We have the exact opposite move for many others, though. We have price targets bumped galore, because they have already been exceeded and the analysts are simply playing catch-up.
Let me give you some examples of both good momentum and frivolous momentum -- as well as good security analysis vs. flawed security analysis.
Let's start with Apple (AAPL) . Here's a stock that's been outrunning virtually every analyst's price targets. Good or frivolous?
The answer is good. Why? Because in the last two days, we have had specific information that indicates that Apple's number could be much better than expected, and these price target bumps are reflecting that possibility. Sure, you could argue they are just raising price targets because the stock has exceeded them, but that's not fair to the analysts. Yesterday we found out that the retail and app stores of Apple are performing sharply better than expected. That means numbers are better. We got news Thursday that China is performing sharply better than expected. That's also a shocker, especially given that the short-fall pre-announced a year ago was directly related to a severe slowdown in China. I trust these kinds of price targets.
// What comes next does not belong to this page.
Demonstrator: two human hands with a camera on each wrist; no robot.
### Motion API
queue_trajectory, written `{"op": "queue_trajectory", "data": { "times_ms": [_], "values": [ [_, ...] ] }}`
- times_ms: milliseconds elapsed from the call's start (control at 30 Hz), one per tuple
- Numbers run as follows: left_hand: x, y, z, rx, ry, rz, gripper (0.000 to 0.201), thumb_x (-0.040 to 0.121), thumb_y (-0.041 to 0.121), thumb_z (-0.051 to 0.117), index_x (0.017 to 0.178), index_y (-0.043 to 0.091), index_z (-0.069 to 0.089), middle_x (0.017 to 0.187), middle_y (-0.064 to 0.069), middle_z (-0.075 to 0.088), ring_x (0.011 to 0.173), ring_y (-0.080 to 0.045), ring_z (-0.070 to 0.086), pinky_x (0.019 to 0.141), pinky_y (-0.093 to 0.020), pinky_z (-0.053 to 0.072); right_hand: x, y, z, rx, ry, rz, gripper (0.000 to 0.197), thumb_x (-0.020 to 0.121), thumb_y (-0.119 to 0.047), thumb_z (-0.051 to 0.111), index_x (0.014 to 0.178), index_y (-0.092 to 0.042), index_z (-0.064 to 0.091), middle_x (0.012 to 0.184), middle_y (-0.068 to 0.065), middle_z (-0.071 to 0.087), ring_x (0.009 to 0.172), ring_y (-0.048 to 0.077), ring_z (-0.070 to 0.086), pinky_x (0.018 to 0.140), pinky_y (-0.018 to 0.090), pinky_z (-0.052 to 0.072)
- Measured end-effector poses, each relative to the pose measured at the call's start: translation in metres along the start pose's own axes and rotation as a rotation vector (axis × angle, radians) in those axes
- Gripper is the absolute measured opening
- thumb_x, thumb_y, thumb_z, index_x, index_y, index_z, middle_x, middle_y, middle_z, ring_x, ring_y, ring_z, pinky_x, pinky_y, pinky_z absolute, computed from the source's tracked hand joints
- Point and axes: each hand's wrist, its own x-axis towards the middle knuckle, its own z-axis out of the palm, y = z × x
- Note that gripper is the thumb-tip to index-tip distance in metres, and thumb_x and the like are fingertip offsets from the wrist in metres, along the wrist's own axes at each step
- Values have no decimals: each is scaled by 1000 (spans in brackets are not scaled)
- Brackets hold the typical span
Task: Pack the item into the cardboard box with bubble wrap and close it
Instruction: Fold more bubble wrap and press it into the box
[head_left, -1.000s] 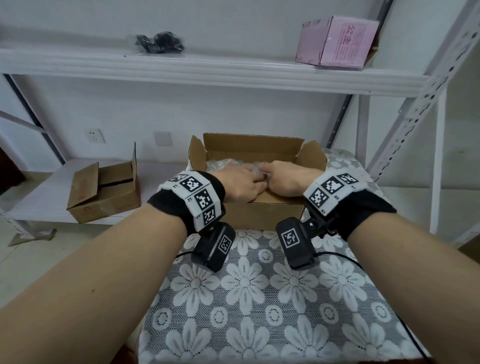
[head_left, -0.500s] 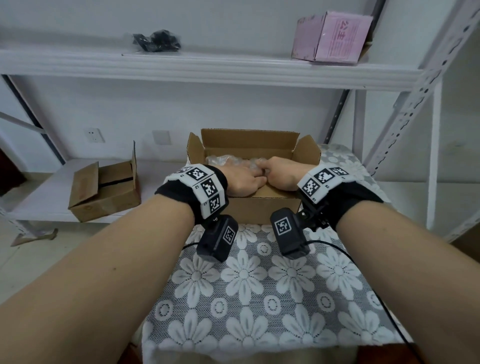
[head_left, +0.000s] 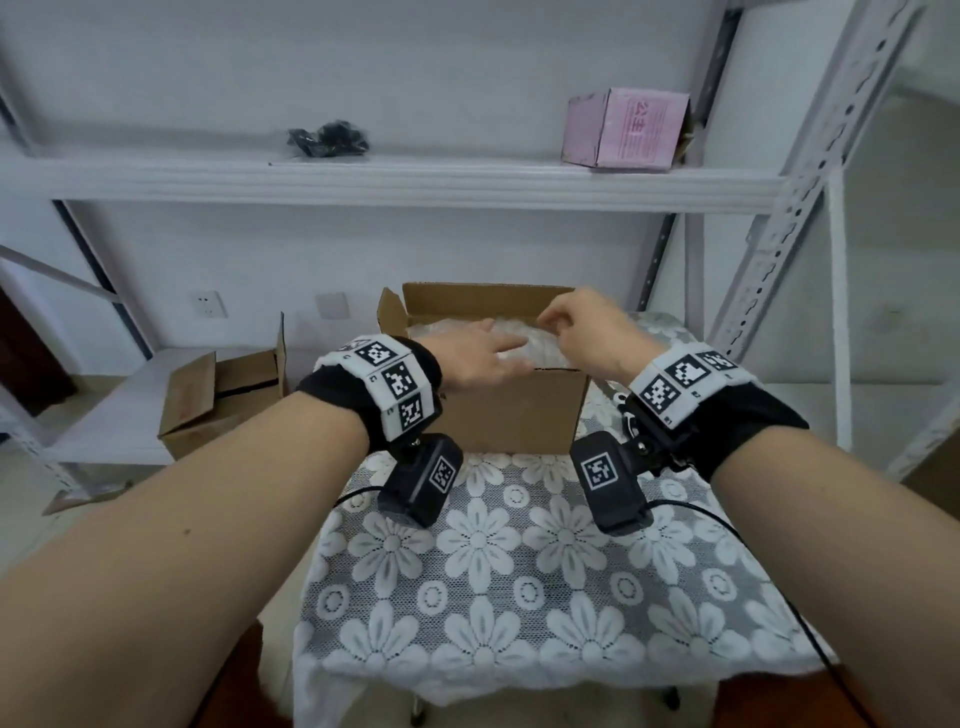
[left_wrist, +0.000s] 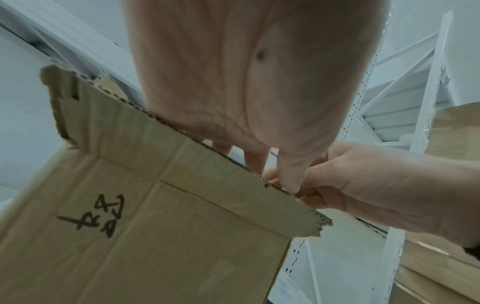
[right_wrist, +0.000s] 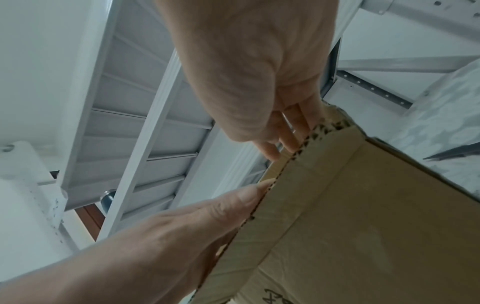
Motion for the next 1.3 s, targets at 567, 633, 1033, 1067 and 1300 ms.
{"op": "queue_trajectory", "data": {
  "times_ms": [567,633,1033,1067,1300],
  "values": [
    [19,-5,16,29,-57,-109,79,84,73,43,151,39,17,159,0,22,141,-25,31,109,-36,30,34,-16,29,-363,-510,110,37,98,-21,42,64,-10,45,82,8,54,72,20,51,70,30,39],
    [19,-6,18,30,-45,-111,79,84,73,44,150,40,18,159,0,20,142,-25,29,110,-37,29,31,-17,30,-361,-493,110,37,98,-18,42,62,-9,44,69,5,49,59,16,45,57,25,37],
    [16,1,15,61,8,-99,89,76,75,52,150,33,25,158,-2,24,141,-25,32,110,-41,31,-24,18,-8,12,443,-12,31,91,-2,45,83,-12,73,90,0,67,89,18,60,77,30,47],
    [15,6,14,71,29,-96,88,76,78,47,149,32,28,158,-2,23,141,-26,31,111,-43,30,-24,22,-9,-8,459,-21,29,92,-4,45,84,-11,72,91,-1,62,92,18,57,79,30,44],
    [13,21,17,-152,230,-6,53,101,45,24,134,13,52,144,-9,48,130,-23,45,105,-34,34,-1,26,-8,-142,293,-170,27,96,-11,42,112,-12,64,115,3,63,114,18,45,95,30,36]
  ]
}}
Now, I don't mean to pick on any one analyst, but we had several bank stock upgrades Thursday, and they are in the frivolous camp. As I read them over and over, I don't see anything in the multiple price target bumps that makes me think anything has happened at all. I mean nothing. In fact, one of my biggest fears about this market is that the banks may not even make the numbers when they report next week. Even though my charitable trust owns Goldman Sachs (GS) , I am astounded at the love being showered on it now, much of it, I think, because the stock is exceeding targets.
I have seen the same thing happen in with some of the FAANG names, particularly Facebook (FB) , that are particularly egregious. Why? Because the only thing that I have seen of note is Mark Zuckerberg's predictions posted this very Thursday afternoon on his page. As the stock goes higher, the analysts are just bumping price targets to stay ahead of the Facebook buying posse.
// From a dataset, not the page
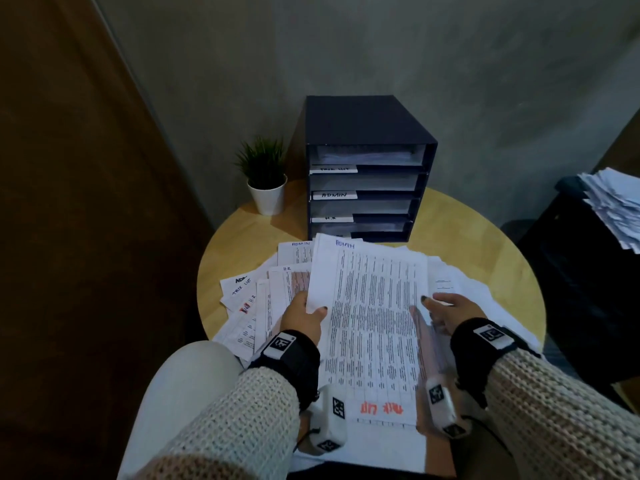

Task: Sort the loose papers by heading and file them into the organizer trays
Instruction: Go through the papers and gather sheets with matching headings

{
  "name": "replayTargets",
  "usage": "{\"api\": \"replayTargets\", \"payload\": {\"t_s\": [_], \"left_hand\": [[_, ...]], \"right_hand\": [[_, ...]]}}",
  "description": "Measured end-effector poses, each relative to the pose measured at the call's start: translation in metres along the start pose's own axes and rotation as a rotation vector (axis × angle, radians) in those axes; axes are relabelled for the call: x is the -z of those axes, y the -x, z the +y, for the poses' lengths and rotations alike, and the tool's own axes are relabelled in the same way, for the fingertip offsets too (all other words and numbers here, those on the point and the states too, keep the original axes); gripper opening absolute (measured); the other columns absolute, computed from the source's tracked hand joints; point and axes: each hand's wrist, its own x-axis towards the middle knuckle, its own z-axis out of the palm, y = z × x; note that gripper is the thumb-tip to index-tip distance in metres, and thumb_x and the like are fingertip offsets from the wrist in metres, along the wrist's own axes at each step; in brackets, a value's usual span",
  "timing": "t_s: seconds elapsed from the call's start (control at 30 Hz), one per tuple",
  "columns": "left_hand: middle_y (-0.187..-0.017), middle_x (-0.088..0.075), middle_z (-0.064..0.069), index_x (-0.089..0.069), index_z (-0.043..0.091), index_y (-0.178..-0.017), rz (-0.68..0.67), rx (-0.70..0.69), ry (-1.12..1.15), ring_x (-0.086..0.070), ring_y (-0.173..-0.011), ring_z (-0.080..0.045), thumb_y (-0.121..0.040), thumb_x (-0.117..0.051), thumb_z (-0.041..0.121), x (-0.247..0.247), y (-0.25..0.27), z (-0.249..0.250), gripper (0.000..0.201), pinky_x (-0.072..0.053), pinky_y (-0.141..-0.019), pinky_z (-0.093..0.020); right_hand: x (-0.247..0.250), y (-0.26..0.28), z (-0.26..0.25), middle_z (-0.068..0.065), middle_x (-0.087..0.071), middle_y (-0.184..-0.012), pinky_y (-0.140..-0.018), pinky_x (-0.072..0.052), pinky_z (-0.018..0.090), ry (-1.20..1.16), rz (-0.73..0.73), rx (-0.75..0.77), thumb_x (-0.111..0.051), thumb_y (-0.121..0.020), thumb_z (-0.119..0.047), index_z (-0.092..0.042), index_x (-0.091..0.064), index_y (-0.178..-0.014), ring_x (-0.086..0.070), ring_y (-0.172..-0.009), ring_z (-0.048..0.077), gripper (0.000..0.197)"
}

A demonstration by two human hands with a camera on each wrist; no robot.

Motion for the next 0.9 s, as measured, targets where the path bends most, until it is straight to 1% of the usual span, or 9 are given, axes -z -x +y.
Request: {"api": "replayTargets", "payload": {"t_s": [0.07, 0.17, 0.33, 0.5, 0.67, 0.73, 0.8, 0.83, 0.9], "left_hand": [[-0.123, -0.061, -0.005, -0.051, 0.012, -0.127, 0.002, -0.040, 0.059, -0.057, -0.112, -0.022, -0.093, -0.055, 0.015, 0.001, 0.000, 0.000, 0.034, -0.041, -0.092, -0.025], [-0.113, -0.064, -0.003, -0.054, 0.014, -0.120, 0.035, -0.032, 0.167, -0.061, -0.105, -0.022, -0.090, -0.061, 0.021, 0.000, -0.002, -0.002, 0.032, -0.047, -0.091, -0.030], [-0.111, -0.064, -0.003, -0.056, 0.011, -0.121, 0.023, -0.011, 0.129, -0.060, -0.101, -0.021, -0.092, -0.058, 0.026, -0.003, -0.004, -0.002, 0.032, -0.045, -0.089, -0.028], [-0.122, -0.061, -0.009, -0.055, 0.008, -0.125, 0.005, 0.020, 0.002, -0.056, -0.108, -0.024, -0.100, -0.039, 0.016, -0.002, -0.013, -0.003, 0.031, -0.042, -0.091, -0.027], [-0.118, -0.062, -0.010, -0.056, 0.008, -0.126, -0.055, 0.051, -0.023, -0.058, -0.106, -0.028, -0.098, -0.033, 0.007, -0.013, -0.020, -0.006, 0.036, -0.045, -0.097, -0.034], [-0.111, -0.063, -0.008, -0.058, 0.008, -0.125, -0.104, 0.044, -0.059, -0.057, -0.098, -0.024, -0.098, -0.031, 0.005, -0.016, -0.021, -0.006, 0.038, -0.046, -0.088, -0.025], [-0.118, -0.064, -0.009, -0.059, 0.014, -0.124, -0.158, 0.036, -0.132, -0.058, -0.095, -0.022, -0.098, -0.034, 0.007, -0.017, -0.022, -0.005, 0.038, -0.045, -0.072, -0.014], [-0.121, -0.064, -0.007, -0.062, 0.017, -0.121, -0.165, 0.053, -0.155, -0.059, -0.097, -0.021, -0.096, -0.038, 0.010, -0.017, -0.024, -0.005, 0.035, -0.046, -0.072, -0.013], [-0.135, -0.053, -0.005, -0.065, 0.027, -0.115, -0.075, 0.138, -0.209, -0.054, -0.115, -0.025, -0.089, -0.050, 0.017, -0.010, -0.029, -0.006, 0.031, -0.046, -0.095, -0.024]], "right_hand": [[-0.002, 0.006, -0.004, 0.009, -0.061, -0.108, -0.099, -0.047, 0.043, -0.003, -0.032, 0.038, -0.070, -0.082, -0.038, -0.013, -0.057, -0.127, -0.061, -0.103, 0.031, 0.053], [-0.004, 0.015, -0.010, 0.007, -0.061, -0.121, -0.097, -0.041, 0.033, 0.139, -0.125, 0.058, -0.070, -0.083, -0.033, -0.010, -0.053, -0.132, -0.055, -0.120, 0.029, 0.057], [-0.004, 0.011, -0.003, 0.009, -0.051, -0.140, -0.106, -0.041, 0.035, 0.249, -0.135, -0.088, -0.074, -0.077, -0.041, -0.006, -0.047, -0.138, -0.050, -0.127, 0.029, 0.076], [-0.002, 0.007, 0.000, 0.013, -0.054, -0.137, -0.105, -0.041, 0.036, 0.305, -0.140, -0.107, -0.068, -0.085, -0.033, -0.004, -0.050, -0.135, -0.052, -0.124, 0.030, 0.061], [-0.003, 0.011, -0.002, 0.012, -0.044, -0.145, -0.100, -0.039, 0.031, 0.409, -0.149, -0.063, -0.053, -0.093, -0.042, -0.007, -0.035, -0.144, -0.047, -0.129, 0.029, 0.065], [-0.003, 0.010, -0.002, 0.012, -0.034, -0.152, -0.105, -0.035, 0.033, 0.427, -0.146, -0.065, -0.050, -0.093, -0.048, -0.008, -0.026, -0.148, -0.041, -0.134, 0.029, 0.073], [-0.004, 0.009, -0.003, 0.012, -0.029, -0.154, -0.110, -0.031, 0.035, 0.454, -0.161, -0.070, -0.051, -0.091, -0.050, -0.008, -0.023, -0.149, -0.036, -0.138, 0.029, 0.077], [-0.004, 0.009, -0.004, 0.012, -0.030, -0.154, -0.112, -0.030, 0.036, 0.449, -0.167, -0.071, -0.055, -0.091, -0.046, -0.007, -0.024, -0.149, -0.035, -0.138, 0.030, 0.076], [-0.004, 0.005, -0.006, 0.012, -0.037, -0.150, -0.113, -0.031, 0.037, 0.458, -0.207, -0.074, -0.062, -0.090, -0.032, -0.007, -0.031, -0.146, -0.039, -0.136, 0.030, 0.069]]}}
The worst I have seen? Thursday's upgrade of Advanced Micro Devices (AMD) . Now, I know I have changed my rap going into 2020, the decade where I vow to be sweeter, the decade of Jimmy Chill as I like to say on Twitter, but I have to draw the line on this Jefferies upgrade of Lisa Su's company -- made when the stock's now run to $48, up from the low $30s, since it reported. Yes, AMD has executed on its new chips, truly, the demand environment is strong and the competition from Intel (INTC) remains subdued, but I would argue nothing else has happened. This is late-to-the party momentum with little rigor to speak of.
But then again, I know how tough this price target business can be. In fact, the most rigorous piece of research Thursday came from a long-running bull on Tesla (TSLA) , Ben Kallo from Baird. This man has liked this stock all through the battles with the shorts and recognized far before many that founder Elon Musk has developed something new and different and the market just didn't see it. When the stock was much lower, he had a $355 price target on it. Now that the stock has roared to the $460s, he had no choice but to raise his price target and he did so, taking it to $525. But he went from a Buy to a Hold, and moved to the sidelines simply because he said the market now recognizes what he saw before most.
I don't have to worry about price targets. I think Tesla is going to stay a good situation for a long time. But I salute Kallo that for the value he provided in navigating this battleground and this is research at is best. Kallo loved it lower, he doesn't love it as much now. He doesn't hate it or he would not have raised his price target and he urges people not to short it. But he's made you the easy money, and that's always the best kind to make.